Background: Pheochromocytomas or paragangliomas (PPGLs) caused by mutations in the β-subunit of the succinate dehydrogenase (SDHB) have the highest metastatic rate, for which effective systemic therapy is lacking. We have created the first vertebrate animal model that mimics the metabolic effects of SDHB-associated PPGLs. Homozygous sdhb^-/- larvae are viable, but exhibit a shorter lifespan. Biochemical analysis revealed decreased mitochondrial complex ΙΙ activity and significant succinate accumulation in sdhb^-/- larvae. This allows us for the first time to study the in vivo metabolic effects of the lack of sdhb in further detail.

Aim: Further characterization of sdhb zebrafish mutants to unravel underlying pathogenic mechanisms behind SDHB-associated PPGLs.

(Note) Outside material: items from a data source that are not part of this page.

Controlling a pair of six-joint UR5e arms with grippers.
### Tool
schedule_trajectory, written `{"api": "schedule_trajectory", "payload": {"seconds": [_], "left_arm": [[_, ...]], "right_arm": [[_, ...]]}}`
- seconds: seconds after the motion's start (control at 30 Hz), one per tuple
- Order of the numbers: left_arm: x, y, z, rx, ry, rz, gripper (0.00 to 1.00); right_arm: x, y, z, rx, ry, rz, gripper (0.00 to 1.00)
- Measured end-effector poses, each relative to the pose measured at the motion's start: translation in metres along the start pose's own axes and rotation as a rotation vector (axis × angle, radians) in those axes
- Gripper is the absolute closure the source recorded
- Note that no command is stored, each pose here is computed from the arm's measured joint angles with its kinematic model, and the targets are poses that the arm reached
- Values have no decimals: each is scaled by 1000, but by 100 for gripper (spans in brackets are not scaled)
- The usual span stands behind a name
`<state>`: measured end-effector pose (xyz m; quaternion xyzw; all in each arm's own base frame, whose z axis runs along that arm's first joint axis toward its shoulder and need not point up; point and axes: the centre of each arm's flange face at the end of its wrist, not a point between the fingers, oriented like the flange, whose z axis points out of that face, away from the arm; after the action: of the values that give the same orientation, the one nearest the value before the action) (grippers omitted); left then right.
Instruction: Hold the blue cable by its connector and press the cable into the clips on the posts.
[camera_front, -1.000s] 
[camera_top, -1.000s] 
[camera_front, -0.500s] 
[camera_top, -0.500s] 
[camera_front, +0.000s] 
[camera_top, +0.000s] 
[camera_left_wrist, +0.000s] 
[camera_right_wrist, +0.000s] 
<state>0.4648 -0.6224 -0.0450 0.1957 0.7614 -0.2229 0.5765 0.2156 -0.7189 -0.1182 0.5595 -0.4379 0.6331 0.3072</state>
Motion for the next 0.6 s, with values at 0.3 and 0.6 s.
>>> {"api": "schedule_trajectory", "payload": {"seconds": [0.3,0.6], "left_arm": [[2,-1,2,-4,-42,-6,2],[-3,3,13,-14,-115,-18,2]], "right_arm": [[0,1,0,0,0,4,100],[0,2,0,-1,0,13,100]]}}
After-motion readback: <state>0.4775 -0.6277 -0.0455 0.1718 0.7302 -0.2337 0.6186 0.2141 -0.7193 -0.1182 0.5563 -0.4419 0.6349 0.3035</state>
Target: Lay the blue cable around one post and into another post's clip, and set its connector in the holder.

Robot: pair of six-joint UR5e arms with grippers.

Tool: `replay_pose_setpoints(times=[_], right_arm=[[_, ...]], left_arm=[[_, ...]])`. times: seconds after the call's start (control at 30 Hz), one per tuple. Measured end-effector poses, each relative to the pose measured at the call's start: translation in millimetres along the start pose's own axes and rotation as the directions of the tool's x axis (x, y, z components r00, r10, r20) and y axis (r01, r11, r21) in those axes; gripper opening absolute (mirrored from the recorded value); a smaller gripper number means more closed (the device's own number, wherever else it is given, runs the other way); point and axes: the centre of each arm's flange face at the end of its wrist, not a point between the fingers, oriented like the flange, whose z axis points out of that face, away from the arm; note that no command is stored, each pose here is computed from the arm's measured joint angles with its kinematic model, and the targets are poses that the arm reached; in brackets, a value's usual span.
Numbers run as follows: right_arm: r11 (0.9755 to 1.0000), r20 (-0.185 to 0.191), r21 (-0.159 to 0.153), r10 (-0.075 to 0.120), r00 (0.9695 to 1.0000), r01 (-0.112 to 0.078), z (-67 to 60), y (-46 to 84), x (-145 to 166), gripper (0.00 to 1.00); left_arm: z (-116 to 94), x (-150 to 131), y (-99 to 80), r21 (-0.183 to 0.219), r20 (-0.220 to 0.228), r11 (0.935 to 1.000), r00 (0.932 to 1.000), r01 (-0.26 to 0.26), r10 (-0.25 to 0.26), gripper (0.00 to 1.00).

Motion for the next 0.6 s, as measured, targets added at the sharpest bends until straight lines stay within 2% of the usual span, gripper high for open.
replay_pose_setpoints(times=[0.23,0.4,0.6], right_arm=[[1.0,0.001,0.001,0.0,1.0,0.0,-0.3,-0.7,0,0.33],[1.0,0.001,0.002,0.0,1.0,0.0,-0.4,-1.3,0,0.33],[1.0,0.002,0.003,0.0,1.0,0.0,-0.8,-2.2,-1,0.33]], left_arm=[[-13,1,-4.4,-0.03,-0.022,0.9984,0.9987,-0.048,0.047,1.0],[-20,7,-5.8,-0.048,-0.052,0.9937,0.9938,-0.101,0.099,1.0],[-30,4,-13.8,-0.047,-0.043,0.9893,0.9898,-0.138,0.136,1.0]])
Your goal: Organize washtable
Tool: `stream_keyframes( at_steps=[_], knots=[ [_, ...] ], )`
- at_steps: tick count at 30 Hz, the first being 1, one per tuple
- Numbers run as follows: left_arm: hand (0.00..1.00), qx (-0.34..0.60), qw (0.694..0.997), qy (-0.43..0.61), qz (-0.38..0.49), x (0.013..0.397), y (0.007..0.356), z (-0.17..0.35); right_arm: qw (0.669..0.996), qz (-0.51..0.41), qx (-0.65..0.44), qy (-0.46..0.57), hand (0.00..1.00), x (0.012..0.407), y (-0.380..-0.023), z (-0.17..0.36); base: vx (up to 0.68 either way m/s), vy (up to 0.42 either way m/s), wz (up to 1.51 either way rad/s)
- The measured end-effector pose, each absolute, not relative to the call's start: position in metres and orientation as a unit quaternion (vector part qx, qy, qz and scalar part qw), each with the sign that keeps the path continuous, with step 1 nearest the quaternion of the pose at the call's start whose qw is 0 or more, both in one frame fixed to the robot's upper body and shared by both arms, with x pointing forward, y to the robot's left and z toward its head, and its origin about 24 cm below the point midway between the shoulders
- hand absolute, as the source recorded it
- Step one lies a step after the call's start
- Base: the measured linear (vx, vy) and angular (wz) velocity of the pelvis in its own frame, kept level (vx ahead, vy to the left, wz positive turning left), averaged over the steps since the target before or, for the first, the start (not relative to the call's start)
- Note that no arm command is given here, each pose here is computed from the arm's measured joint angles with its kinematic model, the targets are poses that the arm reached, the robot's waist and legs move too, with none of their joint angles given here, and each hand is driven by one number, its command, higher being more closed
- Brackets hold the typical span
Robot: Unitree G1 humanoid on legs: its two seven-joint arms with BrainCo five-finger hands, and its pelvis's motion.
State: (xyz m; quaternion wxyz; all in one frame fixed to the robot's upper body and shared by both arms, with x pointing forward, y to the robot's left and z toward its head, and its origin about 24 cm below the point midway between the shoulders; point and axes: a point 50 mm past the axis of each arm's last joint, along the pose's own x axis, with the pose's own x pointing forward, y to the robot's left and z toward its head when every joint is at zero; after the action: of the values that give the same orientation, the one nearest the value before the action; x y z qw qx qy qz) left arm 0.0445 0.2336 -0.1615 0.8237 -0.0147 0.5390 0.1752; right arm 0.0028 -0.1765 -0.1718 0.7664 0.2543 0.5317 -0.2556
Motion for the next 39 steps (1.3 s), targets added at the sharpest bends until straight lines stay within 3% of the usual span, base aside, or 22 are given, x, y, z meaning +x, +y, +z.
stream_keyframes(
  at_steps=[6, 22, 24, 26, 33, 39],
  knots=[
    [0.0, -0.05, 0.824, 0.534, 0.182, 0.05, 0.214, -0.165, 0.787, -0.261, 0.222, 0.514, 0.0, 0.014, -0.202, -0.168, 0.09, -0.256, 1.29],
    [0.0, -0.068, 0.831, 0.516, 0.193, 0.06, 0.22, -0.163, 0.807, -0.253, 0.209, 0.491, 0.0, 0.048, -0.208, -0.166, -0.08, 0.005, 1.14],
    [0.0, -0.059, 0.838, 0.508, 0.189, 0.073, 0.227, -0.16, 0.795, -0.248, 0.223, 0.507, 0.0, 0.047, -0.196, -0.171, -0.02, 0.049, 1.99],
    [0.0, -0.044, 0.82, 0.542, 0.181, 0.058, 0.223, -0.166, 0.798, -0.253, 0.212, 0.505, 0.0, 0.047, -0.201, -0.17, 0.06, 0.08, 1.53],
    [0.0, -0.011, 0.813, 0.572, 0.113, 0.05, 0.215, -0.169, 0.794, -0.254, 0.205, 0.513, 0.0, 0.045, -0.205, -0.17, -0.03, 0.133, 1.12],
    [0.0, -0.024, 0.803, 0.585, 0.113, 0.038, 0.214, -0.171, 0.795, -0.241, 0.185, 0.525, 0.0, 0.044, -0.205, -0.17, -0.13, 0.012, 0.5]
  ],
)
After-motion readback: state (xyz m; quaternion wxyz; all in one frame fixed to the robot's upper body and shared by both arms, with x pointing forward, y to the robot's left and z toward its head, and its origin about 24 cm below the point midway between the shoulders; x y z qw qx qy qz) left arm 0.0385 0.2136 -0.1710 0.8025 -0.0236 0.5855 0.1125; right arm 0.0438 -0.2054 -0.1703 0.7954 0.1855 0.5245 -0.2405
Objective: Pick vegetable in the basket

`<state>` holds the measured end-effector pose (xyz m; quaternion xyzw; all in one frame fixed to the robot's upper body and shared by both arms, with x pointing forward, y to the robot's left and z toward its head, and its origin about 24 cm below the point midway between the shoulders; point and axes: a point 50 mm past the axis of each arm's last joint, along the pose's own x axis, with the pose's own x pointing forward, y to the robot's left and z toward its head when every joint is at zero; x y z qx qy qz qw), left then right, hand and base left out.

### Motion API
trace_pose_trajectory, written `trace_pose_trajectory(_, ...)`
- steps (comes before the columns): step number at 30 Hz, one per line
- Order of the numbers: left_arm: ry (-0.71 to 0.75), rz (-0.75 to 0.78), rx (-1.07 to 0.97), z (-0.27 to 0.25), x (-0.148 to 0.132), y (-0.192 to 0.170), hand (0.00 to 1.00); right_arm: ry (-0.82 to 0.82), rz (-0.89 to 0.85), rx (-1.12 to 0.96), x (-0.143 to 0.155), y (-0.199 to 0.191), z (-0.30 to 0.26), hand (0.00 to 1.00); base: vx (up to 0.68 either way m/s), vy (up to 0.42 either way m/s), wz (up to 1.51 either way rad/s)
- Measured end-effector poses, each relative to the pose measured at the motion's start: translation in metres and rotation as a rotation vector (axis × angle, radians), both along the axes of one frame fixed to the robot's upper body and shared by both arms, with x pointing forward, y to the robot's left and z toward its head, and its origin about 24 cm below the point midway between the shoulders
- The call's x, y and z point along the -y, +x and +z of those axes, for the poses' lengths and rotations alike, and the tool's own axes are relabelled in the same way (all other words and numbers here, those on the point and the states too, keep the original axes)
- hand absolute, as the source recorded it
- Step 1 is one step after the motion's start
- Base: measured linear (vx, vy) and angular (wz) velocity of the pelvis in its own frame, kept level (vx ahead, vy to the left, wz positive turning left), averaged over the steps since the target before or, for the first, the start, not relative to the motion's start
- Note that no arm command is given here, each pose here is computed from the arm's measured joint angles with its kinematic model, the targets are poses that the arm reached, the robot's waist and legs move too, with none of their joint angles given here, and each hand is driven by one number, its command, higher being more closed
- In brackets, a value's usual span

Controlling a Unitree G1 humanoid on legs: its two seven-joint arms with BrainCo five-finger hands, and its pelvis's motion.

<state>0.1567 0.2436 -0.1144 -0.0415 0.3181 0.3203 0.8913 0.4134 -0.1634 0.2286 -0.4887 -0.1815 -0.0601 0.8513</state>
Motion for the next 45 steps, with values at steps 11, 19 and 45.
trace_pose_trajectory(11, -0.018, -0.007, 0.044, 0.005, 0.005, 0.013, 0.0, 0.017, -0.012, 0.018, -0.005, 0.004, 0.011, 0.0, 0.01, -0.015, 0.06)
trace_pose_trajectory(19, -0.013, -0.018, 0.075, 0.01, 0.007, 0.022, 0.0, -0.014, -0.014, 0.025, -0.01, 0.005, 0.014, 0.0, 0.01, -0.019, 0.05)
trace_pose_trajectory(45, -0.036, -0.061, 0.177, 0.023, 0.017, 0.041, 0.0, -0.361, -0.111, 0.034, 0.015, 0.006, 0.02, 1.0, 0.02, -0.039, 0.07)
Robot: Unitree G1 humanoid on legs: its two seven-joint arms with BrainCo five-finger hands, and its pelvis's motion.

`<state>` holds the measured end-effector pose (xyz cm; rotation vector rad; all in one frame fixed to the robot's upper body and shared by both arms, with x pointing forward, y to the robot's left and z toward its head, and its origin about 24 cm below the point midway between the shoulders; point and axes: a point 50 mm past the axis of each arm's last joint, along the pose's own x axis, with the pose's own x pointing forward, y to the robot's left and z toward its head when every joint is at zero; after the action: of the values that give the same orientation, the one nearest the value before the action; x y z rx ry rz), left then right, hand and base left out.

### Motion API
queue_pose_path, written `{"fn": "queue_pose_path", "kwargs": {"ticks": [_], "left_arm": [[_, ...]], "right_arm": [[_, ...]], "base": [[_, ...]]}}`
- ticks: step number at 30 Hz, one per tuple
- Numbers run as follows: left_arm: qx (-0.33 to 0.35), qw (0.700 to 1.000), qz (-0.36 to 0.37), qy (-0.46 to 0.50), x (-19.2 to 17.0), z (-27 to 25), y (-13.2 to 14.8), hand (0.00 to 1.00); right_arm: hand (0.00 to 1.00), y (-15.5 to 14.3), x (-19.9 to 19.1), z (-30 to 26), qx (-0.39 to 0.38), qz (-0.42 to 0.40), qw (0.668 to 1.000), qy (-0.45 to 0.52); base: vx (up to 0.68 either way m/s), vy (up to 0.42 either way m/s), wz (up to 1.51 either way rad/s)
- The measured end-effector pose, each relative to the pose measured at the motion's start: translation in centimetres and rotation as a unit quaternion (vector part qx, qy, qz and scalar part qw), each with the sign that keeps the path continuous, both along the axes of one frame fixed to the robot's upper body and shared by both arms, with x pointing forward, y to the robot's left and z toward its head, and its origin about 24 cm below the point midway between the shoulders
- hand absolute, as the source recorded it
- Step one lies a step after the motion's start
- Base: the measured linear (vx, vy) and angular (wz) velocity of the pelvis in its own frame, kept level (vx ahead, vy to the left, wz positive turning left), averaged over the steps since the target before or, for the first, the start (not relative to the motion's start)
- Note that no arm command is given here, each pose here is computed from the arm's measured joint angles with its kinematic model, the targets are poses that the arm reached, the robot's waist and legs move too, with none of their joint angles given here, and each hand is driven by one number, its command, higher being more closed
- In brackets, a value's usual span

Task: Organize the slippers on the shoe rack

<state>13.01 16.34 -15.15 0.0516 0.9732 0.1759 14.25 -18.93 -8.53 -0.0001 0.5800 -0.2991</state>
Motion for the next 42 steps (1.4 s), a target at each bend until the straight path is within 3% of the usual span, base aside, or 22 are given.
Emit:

Results: Although morphological analysis revealed no differences in amount and structure of the mitochondria, clear defects in energy metabolism and swimming behaviour were observed in sdhb^-/- mutants using behavioural analysis. Besides, non-inflated swim bladders were observed in 60% of the sdhb^-/- mutants. Reactive oxygen species (ROS) levels were increased in homozygous sdhb^-/- larvae compared to heterozygous and wild-type siblings indicative for oxidative stress. Transcriptomics analysis revealed significant differences in pathways involved in TCA-cycle and the electron transport chain. The previously identified hypermethylated regions of tumour suppressor genes in human SDHB tumours (e.g. RASSF1A, CDKN2A, RARB, TNFRSF10D, CDH1 and APC) are for the majority also differentially expressed in our sdhb mutant larvae.

Conclusion: Further characterization of homozygous sdhb zebrafish validates the relevance of this model for SDHB-associated PPGLs and reveals several therapeutic targets that can be evaluated in  our newly developed semi high-throughput drug screening platform using zebrafish larvae.